Researchers at Howard Hughes Medical Institute have discovered that many genes linked to human cancer block the body's natural defense against cancer.

"The shock was that these genes are all about getting around the immune system, as opposed to simply saying 'grow, grow, grow!',” says lead researcher Stephen Elledge in a press release issued by Howard Hughes Medical Institute.

"These results reveal a fascinating and unexpected relationship between tumor suppressor genes and the immune system," says a Johns Hopkins University cancer geneticist who was not involved in the research work.

A research paper is published in Science. It reveals that more than 100 mutated tumor suppressor genes can prevent the immune system from spotting and destroying malignant cells in laboratory mice.

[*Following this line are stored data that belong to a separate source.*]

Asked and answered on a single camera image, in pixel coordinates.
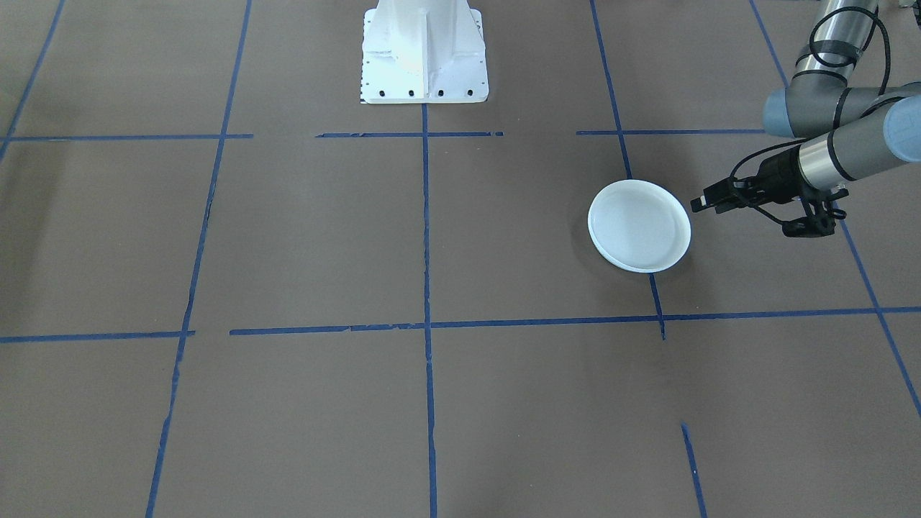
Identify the light blue round plate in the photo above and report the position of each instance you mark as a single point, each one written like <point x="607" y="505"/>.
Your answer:
<point x="633" y="272"/>

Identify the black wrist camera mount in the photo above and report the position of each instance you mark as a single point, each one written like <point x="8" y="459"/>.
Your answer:
<point x="817" y="216"/>

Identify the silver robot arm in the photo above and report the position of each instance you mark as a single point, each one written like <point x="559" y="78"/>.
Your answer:
<point x="827" y="111"/>

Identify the white pedestal column with plate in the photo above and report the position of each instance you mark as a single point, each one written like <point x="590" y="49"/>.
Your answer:
<point x="424" y="57"/>

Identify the white round plate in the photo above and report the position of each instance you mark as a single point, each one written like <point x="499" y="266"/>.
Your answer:
<point x="639" y="226"/>

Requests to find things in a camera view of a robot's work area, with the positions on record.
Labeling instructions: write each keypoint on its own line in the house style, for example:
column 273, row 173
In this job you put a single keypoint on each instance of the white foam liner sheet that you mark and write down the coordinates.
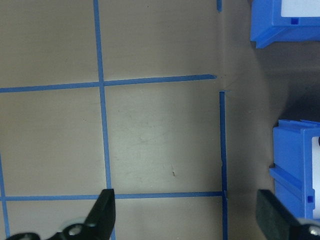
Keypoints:
column 316, row 175
column 300, row 7

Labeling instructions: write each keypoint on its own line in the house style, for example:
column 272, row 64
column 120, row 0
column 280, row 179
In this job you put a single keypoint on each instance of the blue plastic bin with capacitors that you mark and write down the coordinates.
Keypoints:
column 265, row 22

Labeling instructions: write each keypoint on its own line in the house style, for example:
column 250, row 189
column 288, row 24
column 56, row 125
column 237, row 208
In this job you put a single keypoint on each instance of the blue plastic bin with buttons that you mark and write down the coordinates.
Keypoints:
column 287, row 150

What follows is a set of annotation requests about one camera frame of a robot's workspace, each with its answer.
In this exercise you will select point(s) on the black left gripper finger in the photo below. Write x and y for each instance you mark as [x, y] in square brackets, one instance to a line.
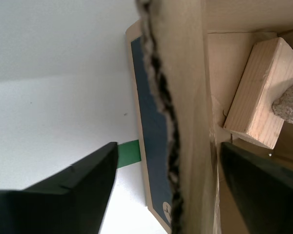
[271, 202]
[51, 209]

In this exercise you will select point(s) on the pinkish speckled rock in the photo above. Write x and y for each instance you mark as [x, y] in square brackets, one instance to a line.
[290, 107]

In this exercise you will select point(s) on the light wooden block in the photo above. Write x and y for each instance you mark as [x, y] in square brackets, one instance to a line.
[258, 92]

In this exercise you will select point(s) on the cardboard box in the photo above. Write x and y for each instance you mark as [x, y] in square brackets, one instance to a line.
[190, 97]

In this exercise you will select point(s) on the green tape piece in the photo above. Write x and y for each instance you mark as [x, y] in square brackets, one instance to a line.
[128, 153]

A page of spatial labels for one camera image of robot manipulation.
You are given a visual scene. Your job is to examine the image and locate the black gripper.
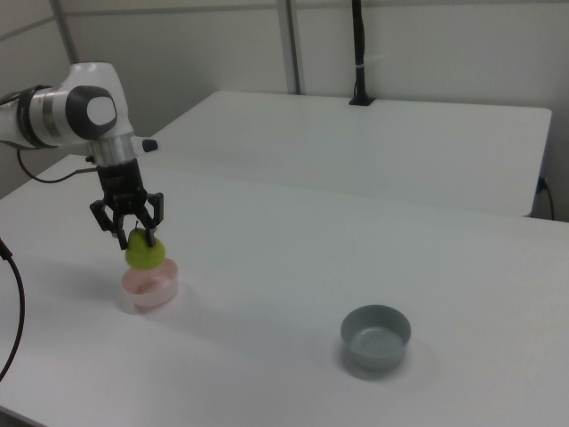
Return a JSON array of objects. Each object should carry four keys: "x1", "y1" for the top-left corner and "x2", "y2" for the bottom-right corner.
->
[{"x1": 89, "y1": 159, "x2": 166, "y2": 252}]

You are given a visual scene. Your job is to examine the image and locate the green pear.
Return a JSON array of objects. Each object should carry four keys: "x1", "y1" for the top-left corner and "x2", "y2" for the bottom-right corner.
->
[{"x1": 124, "y1": 226, "x2": 167, "y2": 271}]

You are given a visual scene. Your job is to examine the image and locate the pink bowl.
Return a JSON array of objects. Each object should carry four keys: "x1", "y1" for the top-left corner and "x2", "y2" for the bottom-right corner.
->
[{"x1": 120, "y1": 257, "x2": 180, "y2": 313}]

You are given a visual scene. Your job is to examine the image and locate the grey bowl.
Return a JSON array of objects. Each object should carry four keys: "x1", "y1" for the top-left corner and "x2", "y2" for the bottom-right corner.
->
[{"x1": 340, "y1": 303, "x2": 413, "y2": 370}]

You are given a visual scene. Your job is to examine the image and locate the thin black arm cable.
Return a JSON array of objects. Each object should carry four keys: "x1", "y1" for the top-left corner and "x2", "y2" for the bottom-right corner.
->
[{"x1": 16, "y1": 148, "x2": 98, "y2": 184}]

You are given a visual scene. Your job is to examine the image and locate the thick black cable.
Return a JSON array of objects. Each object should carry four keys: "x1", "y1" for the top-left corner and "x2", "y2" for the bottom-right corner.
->
[{"x1": 0, "y1": 237, "x2": 27, "y2": 383}]

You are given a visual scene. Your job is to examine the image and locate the grey partition post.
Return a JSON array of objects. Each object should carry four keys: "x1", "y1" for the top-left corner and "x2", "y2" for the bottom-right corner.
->
[
  {"x1": 47, "y1": 0, "x2": 80, "y2": 66},
  {"x1": 276, "y1": 0, "x2": 309, "y2": 95}
]

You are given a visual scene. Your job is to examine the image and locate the black camera pole with clamp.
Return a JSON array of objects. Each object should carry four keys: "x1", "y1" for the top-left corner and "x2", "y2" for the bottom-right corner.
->
[{"x1": 348, "y1": 0, "x2": 375, "y2": 107}]

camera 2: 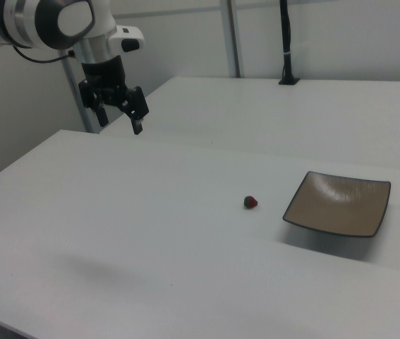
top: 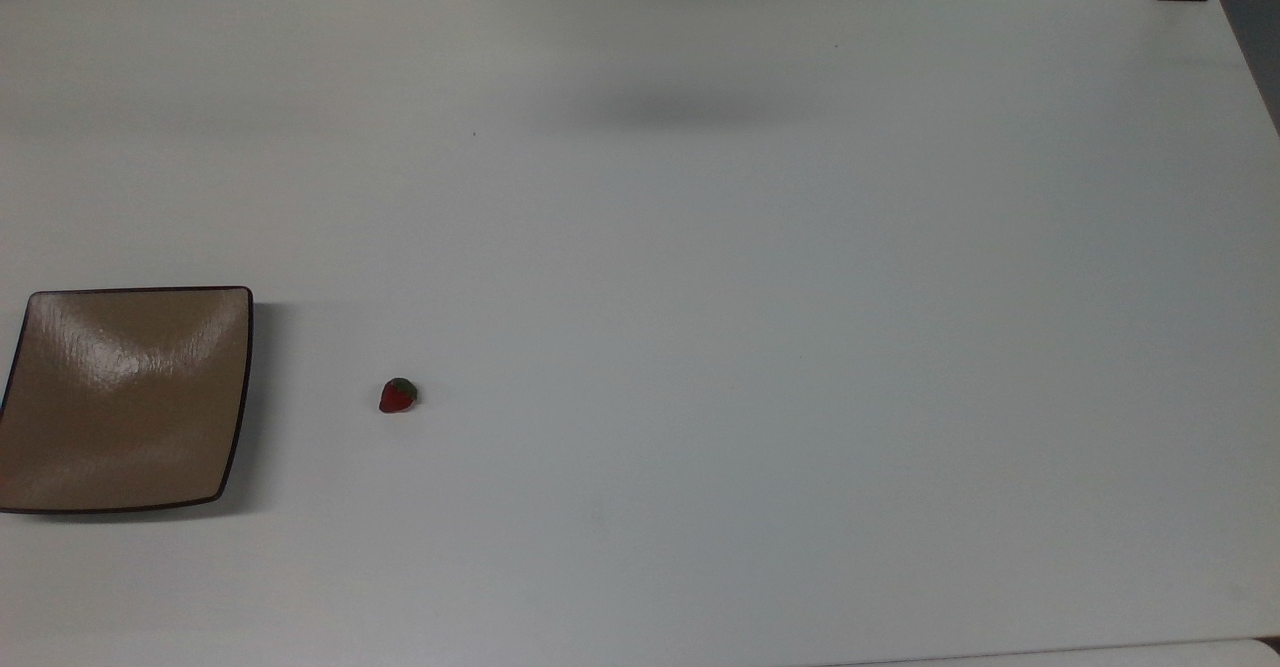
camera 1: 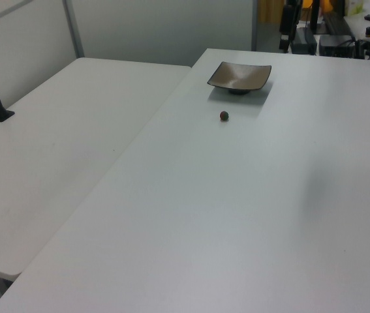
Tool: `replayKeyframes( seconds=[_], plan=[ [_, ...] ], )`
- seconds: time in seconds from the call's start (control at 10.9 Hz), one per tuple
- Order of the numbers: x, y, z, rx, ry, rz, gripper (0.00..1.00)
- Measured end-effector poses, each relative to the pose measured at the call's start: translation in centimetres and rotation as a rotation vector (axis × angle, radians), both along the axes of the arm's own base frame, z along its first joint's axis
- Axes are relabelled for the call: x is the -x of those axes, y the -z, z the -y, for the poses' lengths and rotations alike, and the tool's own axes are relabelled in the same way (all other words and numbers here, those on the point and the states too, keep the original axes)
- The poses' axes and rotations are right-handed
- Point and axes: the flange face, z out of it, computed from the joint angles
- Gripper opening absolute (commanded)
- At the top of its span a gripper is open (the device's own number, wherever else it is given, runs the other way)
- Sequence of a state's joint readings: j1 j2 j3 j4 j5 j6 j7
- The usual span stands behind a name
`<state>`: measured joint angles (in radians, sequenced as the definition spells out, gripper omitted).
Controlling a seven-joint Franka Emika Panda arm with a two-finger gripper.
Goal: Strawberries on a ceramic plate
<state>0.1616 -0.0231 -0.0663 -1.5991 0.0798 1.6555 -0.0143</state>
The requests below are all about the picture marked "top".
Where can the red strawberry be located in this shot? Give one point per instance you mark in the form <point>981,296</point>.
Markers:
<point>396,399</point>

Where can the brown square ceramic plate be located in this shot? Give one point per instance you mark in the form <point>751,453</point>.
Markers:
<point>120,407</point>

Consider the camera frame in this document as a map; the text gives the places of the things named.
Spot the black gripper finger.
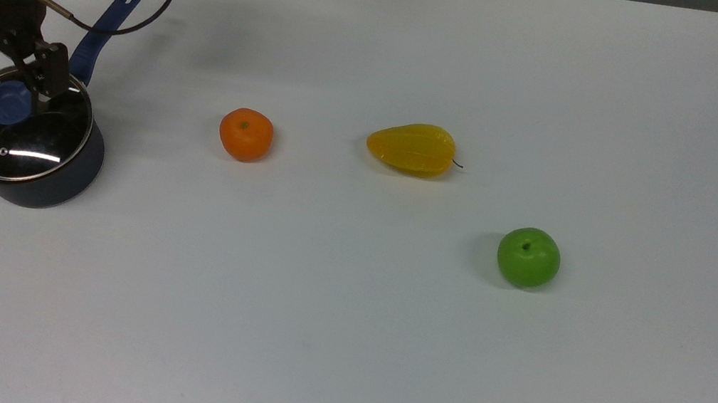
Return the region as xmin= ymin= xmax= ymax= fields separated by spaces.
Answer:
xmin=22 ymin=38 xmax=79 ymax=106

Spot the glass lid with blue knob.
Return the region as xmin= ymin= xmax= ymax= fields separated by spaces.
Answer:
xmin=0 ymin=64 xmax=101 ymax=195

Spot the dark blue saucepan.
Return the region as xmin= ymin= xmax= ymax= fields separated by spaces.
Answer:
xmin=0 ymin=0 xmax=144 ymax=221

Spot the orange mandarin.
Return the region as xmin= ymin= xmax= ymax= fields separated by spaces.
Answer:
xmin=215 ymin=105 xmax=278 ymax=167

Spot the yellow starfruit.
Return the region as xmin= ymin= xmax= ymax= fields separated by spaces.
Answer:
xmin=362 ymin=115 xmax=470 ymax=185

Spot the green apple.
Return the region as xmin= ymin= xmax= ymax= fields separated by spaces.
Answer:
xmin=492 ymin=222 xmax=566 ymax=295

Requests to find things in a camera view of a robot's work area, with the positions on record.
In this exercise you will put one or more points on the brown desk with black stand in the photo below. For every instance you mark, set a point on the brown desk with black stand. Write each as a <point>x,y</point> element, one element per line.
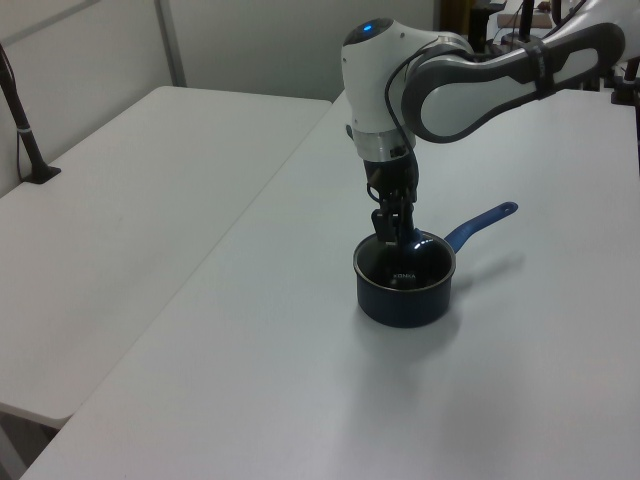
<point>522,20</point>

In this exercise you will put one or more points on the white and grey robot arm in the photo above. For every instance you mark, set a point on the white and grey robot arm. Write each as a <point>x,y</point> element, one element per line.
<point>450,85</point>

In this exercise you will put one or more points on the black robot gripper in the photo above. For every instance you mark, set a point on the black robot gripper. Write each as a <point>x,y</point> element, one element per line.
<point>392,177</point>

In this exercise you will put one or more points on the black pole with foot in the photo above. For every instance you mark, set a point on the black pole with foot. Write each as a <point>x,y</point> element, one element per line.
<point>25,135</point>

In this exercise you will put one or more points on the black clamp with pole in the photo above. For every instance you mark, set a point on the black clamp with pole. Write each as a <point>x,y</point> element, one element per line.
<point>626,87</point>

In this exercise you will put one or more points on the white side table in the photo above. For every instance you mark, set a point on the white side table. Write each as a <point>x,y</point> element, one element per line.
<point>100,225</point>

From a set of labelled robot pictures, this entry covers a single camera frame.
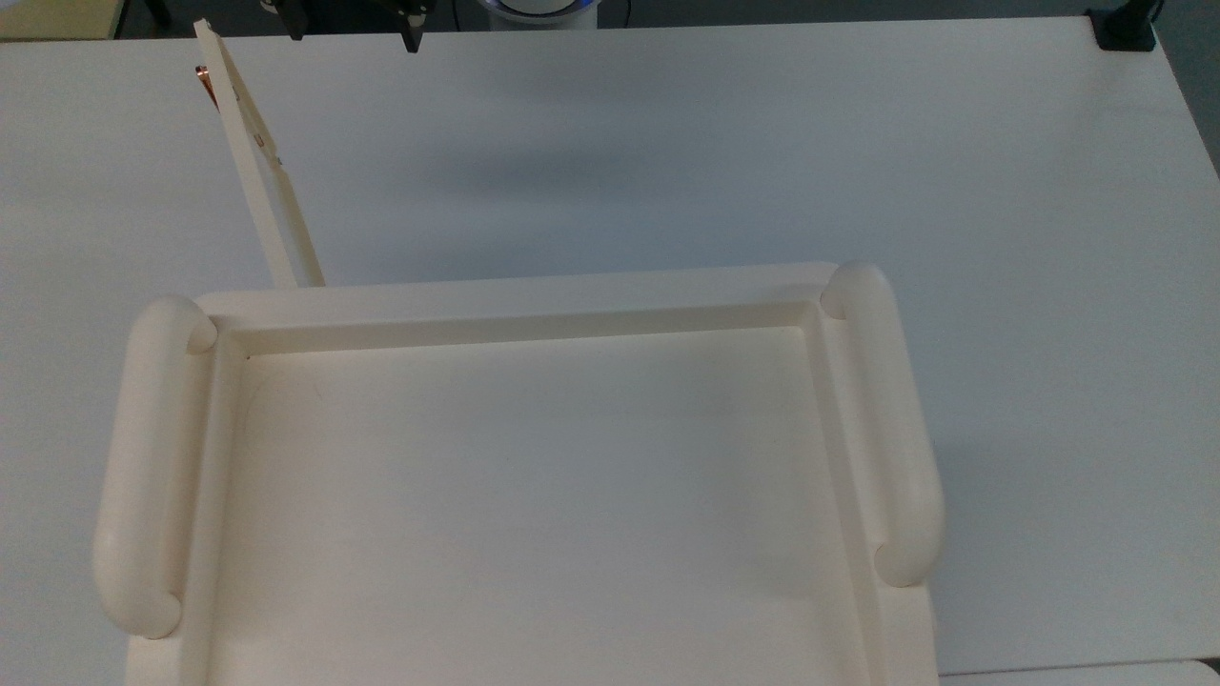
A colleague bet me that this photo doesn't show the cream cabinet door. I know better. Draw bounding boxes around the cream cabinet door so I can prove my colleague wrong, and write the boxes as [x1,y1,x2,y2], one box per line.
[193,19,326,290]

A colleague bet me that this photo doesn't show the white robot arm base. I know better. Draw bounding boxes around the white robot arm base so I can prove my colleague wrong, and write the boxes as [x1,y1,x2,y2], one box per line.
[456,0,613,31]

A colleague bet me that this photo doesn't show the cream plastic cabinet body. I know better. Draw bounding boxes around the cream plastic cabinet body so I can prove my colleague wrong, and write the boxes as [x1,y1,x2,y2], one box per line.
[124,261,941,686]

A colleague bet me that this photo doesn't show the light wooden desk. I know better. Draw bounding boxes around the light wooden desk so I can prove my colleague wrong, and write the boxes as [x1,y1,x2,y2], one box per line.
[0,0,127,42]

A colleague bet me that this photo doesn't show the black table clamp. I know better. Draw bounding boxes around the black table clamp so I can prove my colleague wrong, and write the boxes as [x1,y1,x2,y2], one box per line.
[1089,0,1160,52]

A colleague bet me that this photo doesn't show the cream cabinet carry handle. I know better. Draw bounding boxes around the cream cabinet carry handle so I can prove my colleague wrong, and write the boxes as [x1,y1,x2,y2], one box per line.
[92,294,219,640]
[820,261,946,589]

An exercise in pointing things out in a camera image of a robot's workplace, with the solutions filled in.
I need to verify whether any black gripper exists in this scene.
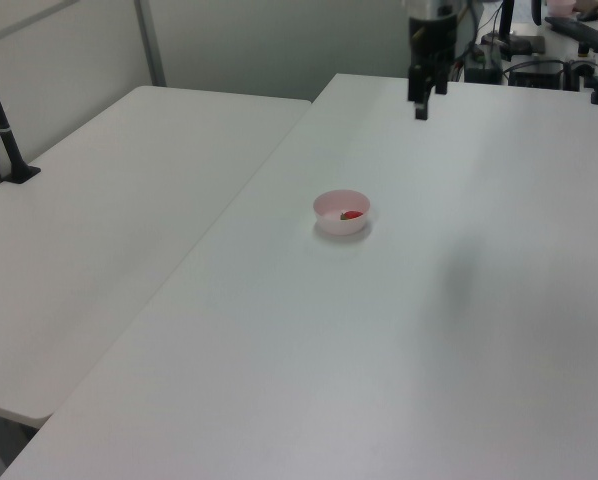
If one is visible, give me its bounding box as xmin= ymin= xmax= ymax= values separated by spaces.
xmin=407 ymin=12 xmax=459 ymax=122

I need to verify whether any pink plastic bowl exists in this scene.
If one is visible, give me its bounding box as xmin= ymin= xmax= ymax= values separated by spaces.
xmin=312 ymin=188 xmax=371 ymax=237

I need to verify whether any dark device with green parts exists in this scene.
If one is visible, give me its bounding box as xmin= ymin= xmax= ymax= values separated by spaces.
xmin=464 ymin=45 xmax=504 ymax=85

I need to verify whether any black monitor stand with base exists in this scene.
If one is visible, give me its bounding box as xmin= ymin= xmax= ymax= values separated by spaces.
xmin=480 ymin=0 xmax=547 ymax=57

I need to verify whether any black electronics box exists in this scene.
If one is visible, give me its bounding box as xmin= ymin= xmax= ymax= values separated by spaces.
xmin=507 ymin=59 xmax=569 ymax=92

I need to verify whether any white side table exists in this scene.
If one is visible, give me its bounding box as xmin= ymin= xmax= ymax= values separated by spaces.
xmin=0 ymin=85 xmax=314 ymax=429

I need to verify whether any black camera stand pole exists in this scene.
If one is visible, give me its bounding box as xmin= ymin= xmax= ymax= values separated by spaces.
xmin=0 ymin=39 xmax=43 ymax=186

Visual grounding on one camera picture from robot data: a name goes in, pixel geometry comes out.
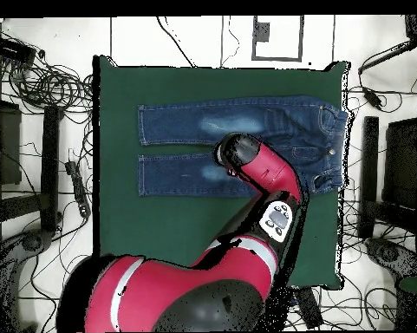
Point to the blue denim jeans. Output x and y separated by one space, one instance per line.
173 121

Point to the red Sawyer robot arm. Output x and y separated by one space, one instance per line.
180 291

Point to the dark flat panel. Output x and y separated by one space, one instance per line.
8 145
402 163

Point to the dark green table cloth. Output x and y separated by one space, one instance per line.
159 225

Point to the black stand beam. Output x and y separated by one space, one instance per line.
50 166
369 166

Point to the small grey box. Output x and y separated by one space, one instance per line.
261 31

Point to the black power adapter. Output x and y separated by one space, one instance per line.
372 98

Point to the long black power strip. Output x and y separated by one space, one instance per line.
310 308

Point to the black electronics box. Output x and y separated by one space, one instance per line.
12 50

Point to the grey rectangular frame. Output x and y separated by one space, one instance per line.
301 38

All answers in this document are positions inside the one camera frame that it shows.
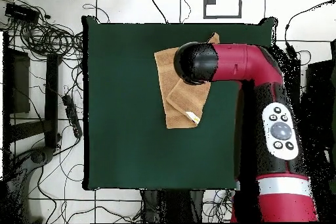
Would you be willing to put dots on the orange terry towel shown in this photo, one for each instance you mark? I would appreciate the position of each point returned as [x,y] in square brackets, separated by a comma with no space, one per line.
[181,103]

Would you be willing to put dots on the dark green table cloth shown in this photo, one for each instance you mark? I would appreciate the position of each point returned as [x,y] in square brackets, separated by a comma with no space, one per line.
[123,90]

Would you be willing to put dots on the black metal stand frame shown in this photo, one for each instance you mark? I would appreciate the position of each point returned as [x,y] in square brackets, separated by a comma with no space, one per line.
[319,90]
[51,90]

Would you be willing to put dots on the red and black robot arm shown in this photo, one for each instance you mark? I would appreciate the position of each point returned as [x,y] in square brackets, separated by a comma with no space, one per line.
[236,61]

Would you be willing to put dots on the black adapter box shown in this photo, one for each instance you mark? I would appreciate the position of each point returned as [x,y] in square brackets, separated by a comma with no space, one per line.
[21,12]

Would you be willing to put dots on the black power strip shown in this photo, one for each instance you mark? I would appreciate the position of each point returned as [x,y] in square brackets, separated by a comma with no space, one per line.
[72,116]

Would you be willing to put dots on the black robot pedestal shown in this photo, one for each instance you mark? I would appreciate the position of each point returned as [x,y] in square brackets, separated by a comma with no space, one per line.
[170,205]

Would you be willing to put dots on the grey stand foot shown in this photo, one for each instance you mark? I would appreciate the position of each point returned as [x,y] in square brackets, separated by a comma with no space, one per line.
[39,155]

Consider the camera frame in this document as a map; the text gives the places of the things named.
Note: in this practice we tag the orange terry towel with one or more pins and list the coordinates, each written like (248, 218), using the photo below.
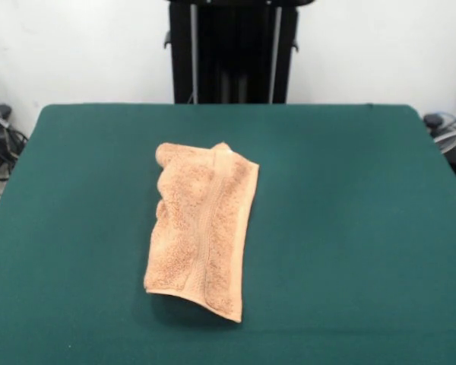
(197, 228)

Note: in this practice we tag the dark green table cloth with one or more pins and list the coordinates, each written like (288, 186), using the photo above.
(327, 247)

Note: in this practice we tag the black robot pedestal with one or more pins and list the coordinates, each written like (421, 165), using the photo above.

The researchers wanted to check whether defective tumor suppressor genes were doing something more than helping cancer cells to grow. Starting with a list of 7,500 genes, the researchers used CRISPR to engineer thousands of tumor cells. Each engineered tumor cell lacked a functioning version of one of those genes.

The researchers put the cells into two types of laboratory mice. The first type was those with a functioning immune system. The second was those without. Then, the researchers studied the tumors that grew.

The researchers analyzed which mutated genes were abundant in the tumors. In mice with functioning immune systems, the defective tumor suppressor genes showed up frequently. This suggests that those genes, which amount to about 30 percent of all tumor suppressor genes tested, work by enabling tumors to evade the immune system.

It appears that many different genes can mutate to help cancer escape the immune system. And this is likely to play a role in the formation and growth of cancer.

To explore possible mechanisms triggered by the mutations, the researchers investigated a gene called GNA13 in more detail. They found that mutating the gene protects cancer cells from the immune system's T-cells. And that creates a safe space for the tumor to thrive.

Elledge explains that there seems to be a quick and fierce evolutionary arms race between cancer cells and the immune system, with tumors having hundreds of potential ways to foil the body's attack. But Elledge suspects that many of these mutated genes act via similar strategies, a possibility his team can now examine in detail. If this proves to be the case, an intervention to block one evasion technique could potentially thwart others as well.

"There are a lot of genes that people can now study," concludes Elledge.

I hope further study will unveil the role played by different genes in protecting cancer from the immune system. And I hope that will help us find new genetic therapies to fight cancer.